**Work order**
The whole listing that follows is to be restated word for word, images excluded.

**Supplied data**
========

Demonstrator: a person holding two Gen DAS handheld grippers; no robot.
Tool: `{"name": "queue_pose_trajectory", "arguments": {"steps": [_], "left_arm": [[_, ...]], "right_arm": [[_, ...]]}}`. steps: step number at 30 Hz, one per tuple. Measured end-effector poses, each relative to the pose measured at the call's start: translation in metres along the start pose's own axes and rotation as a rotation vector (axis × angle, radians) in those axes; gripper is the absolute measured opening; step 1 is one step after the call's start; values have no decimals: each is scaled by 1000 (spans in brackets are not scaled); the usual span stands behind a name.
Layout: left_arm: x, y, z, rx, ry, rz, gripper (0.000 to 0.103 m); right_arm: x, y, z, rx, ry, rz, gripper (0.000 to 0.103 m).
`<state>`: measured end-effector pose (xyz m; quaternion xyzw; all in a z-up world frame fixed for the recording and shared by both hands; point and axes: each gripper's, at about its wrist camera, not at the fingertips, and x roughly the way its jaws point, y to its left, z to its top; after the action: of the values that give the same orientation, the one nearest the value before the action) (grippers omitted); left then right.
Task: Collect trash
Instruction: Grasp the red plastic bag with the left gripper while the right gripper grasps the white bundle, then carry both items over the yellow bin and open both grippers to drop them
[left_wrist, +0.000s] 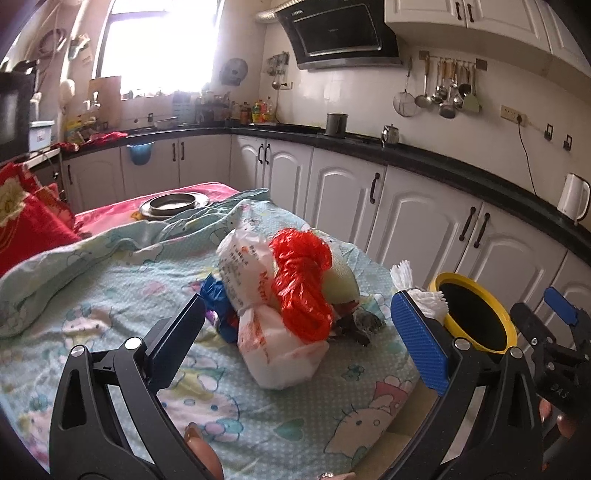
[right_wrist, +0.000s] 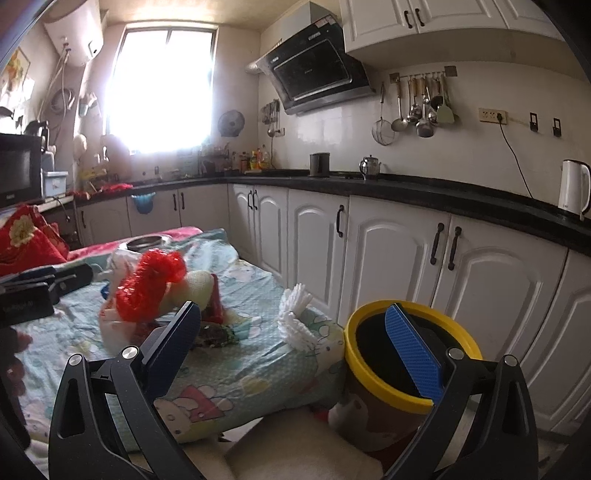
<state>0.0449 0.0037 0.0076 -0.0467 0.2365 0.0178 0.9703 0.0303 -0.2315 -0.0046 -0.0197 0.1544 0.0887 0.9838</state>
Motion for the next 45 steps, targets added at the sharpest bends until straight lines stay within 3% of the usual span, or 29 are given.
{"name": "queue_pose_trajectory", "arguments": {"steps": [6, 14, 21, 26, 28, 32, 34, 36, 39, 45], "left_arm": [[18, -9, 13, 30, 10, -20, 92], [53, -25, 18, 44, 97, -33, 92], [75, -35, 16, 107, 146, 44, 92], [86, -24, 12, 89, 181, 97, 82], [90, -23, 9, 93, 200, 108, 73], [93, -25, 4, 101, 222, 125, 60], [93, -28, 2, 112, 224, 142, 49], [94, -29, 2, 111, 231, 139, 38], [95, -30, 0, 112, 247, 141, 22], [84, -27, 7, 93, 201, 125, 8]], "right_arm": [[29, -11, 6, -40, 60, 20, 97], [73, -21, 6, -50, 163, 45, 97], [112, -21, -1, -69, 232, 86, 97], [138, -17, -8, -75, 277, 120, 97], [148, -14, -11, -75, 297, 137, 96], [167, -11, -15, -72, 339, 164, 78], [174, -12, -18, -53, 361, 175, 71], [179, -13, -21, -43, 379, 191, 49], [183, -16, -25, -8, 409, 219, 28], [177, -23, -25, 30, 383, 260, 20]]}}
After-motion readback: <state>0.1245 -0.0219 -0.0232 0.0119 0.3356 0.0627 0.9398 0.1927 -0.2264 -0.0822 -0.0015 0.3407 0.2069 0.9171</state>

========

**Problem solution**
Demonstrator: a person holding two Gen DAS handheld grippers; no robot.
Tool: `{"name": "queue_pose_trajectory", "arguments": {"steps": [_], "left_arm": [[_, ...]], "right_arm": [[_, ...]]}}`. steps: step number at 30 Hz, one per tuple. Measured end-effector poses, each relative to the pose measured at the call's start: translation in metres along the start pose's own axes and rotation as a rotation vector (axis × angle, radians) in those axes; gripper is the absolute measured opening; step 1 is one step after the call's start; values have no decimals: each is scaled by 1000 (spans in brackets are not scaled); the usual span stands behind a name.
Layout: left_arm: x, y, z, rx, ry, rz, gripper (0.000 to 0.103 m); right_arm: x, y, z, rx, ry, rz, gripper (0.000 to 0.103 m).
`<state>`: measured end-effector pose (xyz m; quaternion xyzw; all in a z-up world frame fixed for the recording and shared by both hands; point and axes: each gripper's, at about its wrist camera, not at the fingertips, and x roughly the way its jaws point, y to its left, z to its top; after the action: of the values that give the same orientation, the one nearest the value before the action) (grippers omitted); left then right.
Task: Collect trash
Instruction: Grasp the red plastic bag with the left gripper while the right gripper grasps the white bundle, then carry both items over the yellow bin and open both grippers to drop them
[left_wrist, +0.000s] 
[right_wrist, +0.000s] 
<state>0.0449 0.0037 0.0076 -0.0467 0.2365 0.0178 0.9703 0.0303 -0.2315 -0.0046 -0.0197 0.1544 0.0887 0.9838</state>
Motion for the next 45 steps, targets added at the sharpest bends until straight lines stay within 3% of the usual span, or 29 are given.
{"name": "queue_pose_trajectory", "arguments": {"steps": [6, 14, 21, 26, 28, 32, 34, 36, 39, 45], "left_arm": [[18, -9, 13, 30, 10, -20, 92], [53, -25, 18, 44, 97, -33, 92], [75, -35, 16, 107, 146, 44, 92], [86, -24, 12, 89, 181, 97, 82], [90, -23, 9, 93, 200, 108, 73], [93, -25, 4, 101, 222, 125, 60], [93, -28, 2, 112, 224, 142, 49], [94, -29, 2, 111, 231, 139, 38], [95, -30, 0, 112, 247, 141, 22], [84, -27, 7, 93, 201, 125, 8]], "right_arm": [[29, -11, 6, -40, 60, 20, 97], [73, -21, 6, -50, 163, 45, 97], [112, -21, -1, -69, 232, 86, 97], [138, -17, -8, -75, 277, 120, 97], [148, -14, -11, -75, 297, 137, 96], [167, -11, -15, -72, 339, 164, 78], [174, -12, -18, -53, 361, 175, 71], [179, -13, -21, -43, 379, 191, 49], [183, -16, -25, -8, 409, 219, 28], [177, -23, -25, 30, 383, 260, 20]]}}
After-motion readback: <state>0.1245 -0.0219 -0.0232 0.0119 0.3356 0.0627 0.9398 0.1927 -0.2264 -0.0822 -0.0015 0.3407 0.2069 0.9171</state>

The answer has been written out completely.